Gatto chegou a Arapuá para realizar atendimentos quando recebeu a informação de que a algumas crianças estariam com um possível quadro de virose, mas tudo não passou de uma ‘pegadinha’.
O médico foi surpreendido por alunos e professores da Afonso Francisco Xavier Trannin com uma linda homenagem. Gatto é referência em atendimento humanizado.
Como forma de agradecer o carinho, Gatto, postou uma foto com todas as cartinhas que recebeu em seu Facebook.

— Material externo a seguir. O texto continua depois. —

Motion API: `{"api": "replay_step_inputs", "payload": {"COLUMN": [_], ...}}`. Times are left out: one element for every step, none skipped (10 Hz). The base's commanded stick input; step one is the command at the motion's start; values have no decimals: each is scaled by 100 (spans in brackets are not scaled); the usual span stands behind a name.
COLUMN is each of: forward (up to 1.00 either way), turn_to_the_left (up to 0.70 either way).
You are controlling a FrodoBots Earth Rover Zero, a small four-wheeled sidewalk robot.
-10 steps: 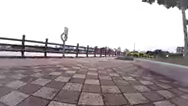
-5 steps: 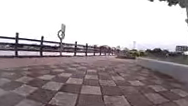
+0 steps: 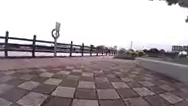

“E de repente você chega para atender seus pacientes e recebe das crianças inúmeras cartinhas de agradecimento, muito lindo!!!! Obrigado”, escreveu o médico
SIMPLICIDADE
Filho de José Roberto Gatto - 59 anos, e de Maria Ester Gonçalves - 56 anos,, Rodrigo nasceu no ano de 1983, na cidade de Junqueirópolis - na época, o caloroso município do interior de São Paulo, possuía pouco mais de dez mil habitantes. A amistosa cidade, continua pequena em sua população - com vinte mil Junqueiropolenses - mas grande nas lembranças que ele guarda com carinho. “Tive uma infância simples...Sem muito luxo! Soltava papagaio, jogava bola na quadra da escola vizinha, andava de bicicleta, jogava bola descalço na rua e sempre arrancava o ‘tampão’ do dedo...Chegava atrasado, ficava de castigo...Essas coisas” - ele ri nostálgico.
O pai era profissional liberal e a mãe formada em Letras, a família possuía regras e sistemáticas - que hoje, ele considera ter sido importante para a sua formação pessoal e profissional. “Minha juventude foi regrada...Mas bem abençoada. Tenho muito respeito e gratidão pelos valores que herdei dos meus pais”.
O amor pela medicina vem desde a infância - aos seis anos já dizia que seria médico, confiante de que o sonho se realizaria...E realizou! Mais do que examinar, diagnosticar, tratar...Rodrigo trabalha com outro verbo, de grande valor nas consultas e atendimentos de saúde - o de ouvir. “Prezo por um atendimento humanizado...E é até complicado, porque os pacientes tem o meu telefone.Risos!”.